'Libreta' y salarios, eje de debate popular sobre reformas en Cuba

02/28/2011 11:15 AM

02/28/2011 11:47 AM

La preocupación de los cubanos por la futura eliminación de la canasta básica subsidiada y por los bajos salarios marcaron el ritmo de tres meses de debate popular sobre las reformas de Raúl Castro, que concluyen este lunes.

"Discutimos sobre los salarios, el 'cuentapropismo' (pequeños negocios privados), los impuestos y el transporte", pero "la libreta (cartilla de alimentos subsidiados) se robó el show", dijo a la AFP Mireya Suárez, una ingeniera de 48 años, resumiendo los temas abordados en la reunión en su barrio de Centro Habana.

La eliminación gradual de la "libreta" -vigente desde 1963- y de otros subsidios, está entre las 291 proyecciones del futuro modelo económico que seguirá la isla comunista, debatidas por los cubanos desde el 1 de diciembre en centros de trabajo, universidades o en reuniones vecinales.

Esos criterios serán tenidos en cuenta por el VI Congreso del gobernante Partido Comunista (PCC, único), en abril, que debe aprobar el programa definitivo a aplicar.

"Cuando recibes 200 pesos (unos 8 dólares) de pensión y tienes que hacer pininos (malabares) para comer, entonces sabes lo que representa la libreta", dijo Santa Sánchez, una jubilada de 73 años.
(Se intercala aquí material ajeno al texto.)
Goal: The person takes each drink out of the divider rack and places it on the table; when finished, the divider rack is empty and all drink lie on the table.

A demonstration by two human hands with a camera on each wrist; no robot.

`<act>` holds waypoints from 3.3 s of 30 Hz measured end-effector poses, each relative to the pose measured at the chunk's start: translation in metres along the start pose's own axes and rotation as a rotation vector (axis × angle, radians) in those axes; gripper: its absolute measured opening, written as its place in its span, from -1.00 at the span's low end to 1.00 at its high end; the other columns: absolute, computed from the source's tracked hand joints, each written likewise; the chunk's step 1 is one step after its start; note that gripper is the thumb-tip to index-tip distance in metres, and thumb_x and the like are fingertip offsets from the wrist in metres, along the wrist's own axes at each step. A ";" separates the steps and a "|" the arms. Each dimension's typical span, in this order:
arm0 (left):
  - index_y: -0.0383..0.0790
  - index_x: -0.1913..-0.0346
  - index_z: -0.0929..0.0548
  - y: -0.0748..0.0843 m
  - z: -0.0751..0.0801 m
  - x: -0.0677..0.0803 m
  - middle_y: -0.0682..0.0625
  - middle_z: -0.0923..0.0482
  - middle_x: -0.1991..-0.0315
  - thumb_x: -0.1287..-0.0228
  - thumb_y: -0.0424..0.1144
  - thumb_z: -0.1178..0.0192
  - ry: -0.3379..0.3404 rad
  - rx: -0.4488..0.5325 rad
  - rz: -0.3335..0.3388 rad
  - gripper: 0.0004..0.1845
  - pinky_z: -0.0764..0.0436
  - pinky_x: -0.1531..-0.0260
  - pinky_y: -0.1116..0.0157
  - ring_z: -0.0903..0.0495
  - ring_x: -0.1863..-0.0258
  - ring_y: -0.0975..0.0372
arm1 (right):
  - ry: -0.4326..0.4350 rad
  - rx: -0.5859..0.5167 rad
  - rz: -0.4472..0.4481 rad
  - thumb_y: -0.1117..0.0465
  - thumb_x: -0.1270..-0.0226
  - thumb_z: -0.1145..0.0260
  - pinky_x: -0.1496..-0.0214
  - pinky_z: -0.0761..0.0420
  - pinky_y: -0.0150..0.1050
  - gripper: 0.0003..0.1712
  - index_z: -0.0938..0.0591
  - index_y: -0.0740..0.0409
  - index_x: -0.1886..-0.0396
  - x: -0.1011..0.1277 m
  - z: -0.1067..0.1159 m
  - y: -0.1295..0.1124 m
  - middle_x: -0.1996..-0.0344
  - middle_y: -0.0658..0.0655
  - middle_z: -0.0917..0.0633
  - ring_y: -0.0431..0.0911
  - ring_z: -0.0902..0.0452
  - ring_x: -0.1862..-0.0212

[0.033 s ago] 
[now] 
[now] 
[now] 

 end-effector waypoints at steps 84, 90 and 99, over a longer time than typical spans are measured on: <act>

Los cubanos, con salud y educación gratuitas -salario mensual de 17 dólares-, reciben una insuficiente canasta básica subsidiada, reducida en los últimos meses en cantidad de productos como parte de la política de Raúl Castro de suprimir "gratuidades y subsidios indebidos".

El plan, que el Gobierno estima urgente para hacer eficiente el modelo socialista, incluye el recorte de 500.000 empleos en el Estado hasta marzo, la apertura a la iniciativa privada para absorber a la mayoría de los despedidos y autonomía en la gestión empresarial.
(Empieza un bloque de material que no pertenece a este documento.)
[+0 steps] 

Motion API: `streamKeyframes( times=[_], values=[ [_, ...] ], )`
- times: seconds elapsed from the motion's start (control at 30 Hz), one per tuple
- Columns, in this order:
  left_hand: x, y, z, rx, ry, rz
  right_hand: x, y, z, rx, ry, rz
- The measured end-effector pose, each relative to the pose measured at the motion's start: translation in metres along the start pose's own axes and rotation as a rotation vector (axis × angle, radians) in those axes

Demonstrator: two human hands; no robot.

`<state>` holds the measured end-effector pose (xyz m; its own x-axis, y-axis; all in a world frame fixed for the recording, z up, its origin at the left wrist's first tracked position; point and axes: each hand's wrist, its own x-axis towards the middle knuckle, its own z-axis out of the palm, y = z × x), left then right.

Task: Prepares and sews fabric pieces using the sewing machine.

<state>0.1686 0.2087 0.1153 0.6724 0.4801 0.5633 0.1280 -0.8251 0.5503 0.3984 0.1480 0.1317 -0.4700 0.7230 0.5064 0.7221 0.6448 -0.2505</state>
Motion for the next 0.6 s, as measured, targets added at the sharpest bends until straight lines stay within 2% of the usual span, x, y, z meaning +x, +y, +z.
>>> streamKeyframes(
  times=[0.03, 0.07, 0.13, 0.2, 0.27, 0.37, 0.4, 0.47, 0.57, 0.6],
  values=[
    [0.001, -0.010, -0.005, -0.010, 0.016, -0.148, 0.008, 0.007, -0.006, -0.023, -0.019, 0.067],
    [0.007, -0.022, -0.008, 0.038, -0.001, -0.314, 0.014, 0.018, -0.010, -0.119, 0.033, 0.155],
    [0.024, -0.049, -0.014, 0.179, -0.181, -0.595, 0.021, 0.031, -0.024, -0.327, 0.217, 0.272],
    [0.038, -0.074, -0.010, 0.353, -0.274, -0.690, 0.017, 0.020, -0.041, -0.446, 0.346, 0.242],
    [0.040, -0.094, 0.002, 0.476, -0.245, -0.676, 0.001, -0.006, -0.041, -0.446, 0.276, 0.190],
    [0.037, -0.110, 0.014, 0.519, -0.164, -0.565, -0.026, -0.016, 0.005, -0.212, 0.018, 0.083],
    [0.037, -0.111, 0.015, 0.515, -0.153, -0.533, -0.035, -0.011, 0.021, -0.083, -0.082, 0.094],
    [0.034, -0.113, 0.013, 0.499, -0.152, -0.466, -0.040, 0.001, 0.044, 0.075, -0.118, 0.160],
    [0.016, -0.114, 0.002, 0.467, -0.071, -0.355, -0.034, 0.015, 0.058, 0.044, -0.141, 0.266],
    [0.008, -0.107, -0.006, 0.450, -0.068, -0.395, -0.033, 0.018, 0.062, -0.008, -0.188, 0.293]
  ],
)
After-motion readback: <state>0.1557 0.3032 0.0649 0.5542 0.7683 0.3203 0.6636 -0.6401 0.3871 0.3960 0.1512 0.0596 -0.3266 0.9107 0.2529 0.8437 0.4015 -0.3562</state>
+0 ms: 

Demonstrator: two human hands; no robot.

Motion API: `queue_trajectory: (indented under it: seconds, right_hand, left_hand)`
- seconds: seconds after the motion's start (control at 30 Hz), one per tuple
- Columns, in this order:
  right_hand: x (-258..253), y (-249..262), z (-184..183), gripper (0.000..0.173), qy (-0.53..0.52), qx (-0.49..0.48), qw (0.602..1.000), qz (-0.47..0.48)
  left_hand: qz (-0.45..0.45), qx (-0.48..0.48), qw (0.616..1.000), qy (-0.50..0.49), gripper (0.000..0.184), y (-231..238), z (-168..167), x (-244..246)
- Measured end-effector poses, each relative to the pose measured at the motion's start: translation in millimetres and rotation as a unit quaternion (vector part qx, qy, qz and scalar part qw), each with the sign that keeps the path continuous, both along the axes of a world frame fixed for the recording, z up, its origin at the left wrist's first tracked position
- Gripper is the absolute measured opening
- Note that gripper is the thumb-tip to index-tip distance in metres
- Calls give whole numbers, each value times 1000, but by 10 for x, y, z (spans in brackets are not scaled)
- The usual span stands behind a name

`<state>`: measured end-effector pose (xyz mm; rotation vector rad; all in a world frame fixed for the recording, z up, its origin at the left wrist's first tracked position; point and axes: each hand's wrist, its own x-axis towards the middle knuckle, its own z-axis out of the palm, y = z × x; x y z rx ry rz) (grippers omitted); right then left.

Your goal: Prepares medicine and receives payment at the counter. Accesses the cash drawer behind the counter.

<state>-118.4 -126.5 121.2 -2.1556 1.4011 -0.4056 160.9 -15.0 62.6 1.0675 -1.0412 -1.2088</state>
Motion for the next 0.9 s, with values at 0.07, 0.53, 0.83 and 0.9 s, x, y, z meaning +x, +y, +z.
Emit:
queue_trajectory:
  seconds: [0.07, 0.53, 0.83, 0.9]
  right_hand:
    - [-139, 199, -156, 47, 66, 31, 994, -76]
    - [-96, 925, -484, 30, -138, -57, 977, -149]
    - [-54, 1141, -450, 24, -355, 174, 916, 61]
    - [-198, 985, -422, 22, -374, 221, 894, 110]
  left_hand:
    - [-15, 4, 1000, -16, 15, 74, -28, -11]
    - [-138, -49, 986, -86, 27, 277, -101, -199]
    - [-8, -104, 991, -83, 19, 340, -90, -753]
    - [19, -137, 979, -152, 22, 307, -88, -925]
En las reuniones populares los cubanos plantearon sus inquietudes sobre los impuestos que deben pagar los propietarios de negocios, considerados altos, y sobre la doble moneda, ya que tienen salarios en pesos cubanos y deben comprar artículos de primera necesidad en pesos convertibles (CUC, con paridad de 25 a uno).

También discutieron acerca del futuro de los trabajadores despedidos, las trabas en la comercialización de agroalimentos, la compra venta de casas y autos -prohibida en la isla-, y el nivel de autonomía de las empresas estatales.

"Las decisiones están demasiado centralizadas" y "los mecanismos administrativos frenan el desarrollo de la empresa", manifestó Alberto Águila, director de Contabilidad de la constructora Ñico López, encargada de obras para entidades científicas y del turismo, según comprobó la AFP.

Por su parte, el también director de la constructora Ñico López, Miguel Blanco, se mostró "totalmente de acuerdo en que las empresas que tengan pérdidas (sostenidas) sean disueltas", y en la creación de cooperativas privadas, porque "en la competencia está el desarrollo".

Convencido de la necesidad del "consenso" para avanzar, Raúl Castro ordenó a sus ministros y al PCC tener "los pies y el oído pegados a la tierra", para atender las inquietudes sobre las reformas; antes había exhortado a los cubanos a expresarse libremente en los debates, incluso con opiniones contrarias.

No obstante, muchos de los encuentros estuvieron marcados por la apatía, la baja asistencia o pobre participación.

"De 206 personas que esperábamos, llegaron sólo 15", comentó Alberto Font, un plomero vecino del barrio del Cerro, mientras que un militante del PCC explicó, bajo anonimato, que la reunión de su empresa fue "un parto con fórceps".

"La gente ha perdido entusiasmo, porque debates similares terminaron en el pasado en una catarsis de los problemas y luego nada cambió", apuntó, al señalar que muchas de las medidas que se discuten ya están siendo aplicadas.